Холодея сердцем и холодея всем, что еще пыталось греться и жить, он медленно наклонился, медленно пошарил в сковывающей движения воде дрожащей пятерней, боясь отыскать в той щупальце кошмарного монстра, но находя лишь нечто льдистое, гладкое, железное и увесистое, что, вытянувшись на свет, оказалось чертовым…
Пистолетом.
Уродливый, сгорбленный и роковой, черный цверг-Браунинг повис в обессиленных пальцах глупого заигравшегося котенка с перекатываемым внутри грохотом, с жадностью дикого змеиного зверя, с желанием всадить тому в висок убивающую пулю и искупаться в цветущей крови, и чем дольше Юа смотрел на опасную смертоносную игрушку, не веря, что держит железное чудовище в своей ладони, что разглядывает то и не находит сил отпустить, тем медленнее колотилось его сердце, тем медленнее вращался останавливающийся раскрытый мир, словленный за плечо в долгих-долгих салках, тем менее четкими становились осознания и образы, позволяя в поднадоевшей квинтэссенции абсурда разжать пальцы, осторожно уложить оружие на покрышку стола и, не меняясь в лице, не выражая тем больше ничего, снова погрузить в коробку руки, выуживая на свет всё новые и новые пистолеты да револьверы, клейменные порученными им именами тонкой заводской подписью-маркой:
«Colt King Cobra», «Astra 357 Police», «Magnum Research Inc. (MRI) Desert Eagle», «Smith and Wesson 5903»…
В тех же тряпках, аккуратно повязавших и коробочки с патронами, нашлись ножи и охотничьи стилеты, нашлись удавки и чертовы черные платки-маски-шапки, крохотные наладонные шокеры с запрещенной несущими справедливость слоями мощностью вольт…

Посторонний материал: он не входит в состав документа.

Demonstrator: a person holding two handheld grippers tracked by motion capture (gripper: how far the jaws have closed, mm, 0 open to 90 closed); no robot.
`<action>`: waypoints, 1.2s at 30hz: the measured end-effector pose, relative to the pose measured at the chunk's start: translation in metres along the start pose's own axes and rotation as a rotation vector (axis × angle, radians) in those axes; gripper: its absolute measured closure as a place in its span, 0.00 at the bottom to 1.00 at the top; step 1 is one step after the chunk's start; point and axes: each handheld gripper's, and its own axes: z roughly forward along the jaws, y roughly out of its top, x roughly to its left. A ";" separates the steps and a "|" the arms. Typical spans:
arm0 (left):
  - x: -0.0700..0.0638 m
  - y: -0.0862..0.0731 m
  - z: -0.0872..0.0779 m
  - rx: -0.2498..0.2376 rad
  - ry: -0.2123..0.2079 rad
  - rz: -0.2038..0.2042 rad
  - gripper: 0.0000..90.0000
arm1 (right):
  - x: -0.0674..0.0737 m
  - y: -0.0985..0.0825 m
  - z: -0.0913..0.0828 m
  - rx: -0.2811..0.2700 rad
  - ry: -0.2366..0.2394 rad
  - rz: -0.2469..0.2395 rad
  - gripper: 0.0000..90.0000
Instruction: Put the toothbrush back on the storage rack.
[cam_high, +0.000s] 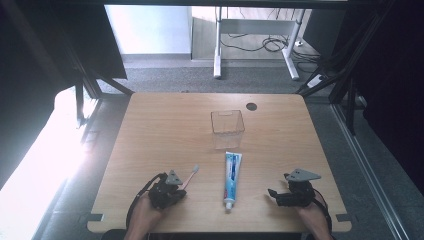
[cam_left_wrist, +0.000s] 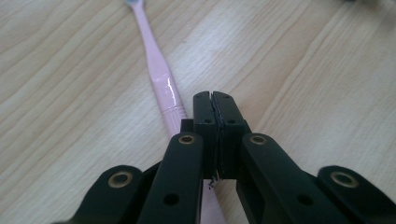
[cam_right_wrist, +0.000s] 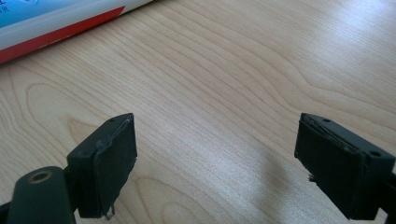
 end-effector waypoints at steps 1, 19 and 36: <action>0.000 0.000 0.000 0.000 0.000 0.000 0.98 | 0.000 0.000 0.000 0.000 0.000 0.000 0.15; 0.014 0.006 -0.012 0.012 0.005 -0.018 0.92 | -0.001 -0.001 0.000 0.001 -0.004 0.009 0.15; 0.020 0.031 -0.006 0.176 0.015 -0.006 0.84 | 0.000 -0.001 0.001 0.007 -0.002 0.008 0.15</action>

Всё это, оказавшись на свету, злилось, всё это кривлялось с пробуждением, всё это требовало немедленной дани, и чем дольше Уэльс на это смотрел, чем глубже погружался трясущимися пальцами в днища проклятых коробок, невольно перекручивая всплывшие в памяти насмешливые Рейнхартовы слова о «всего лишь рабочих инструментах» — тем всё более каменными, всё более жеодовыми становились его руки, тем отчаяннее белело лицо, тем меньше крови плескалось по капиллярам поджатых губ.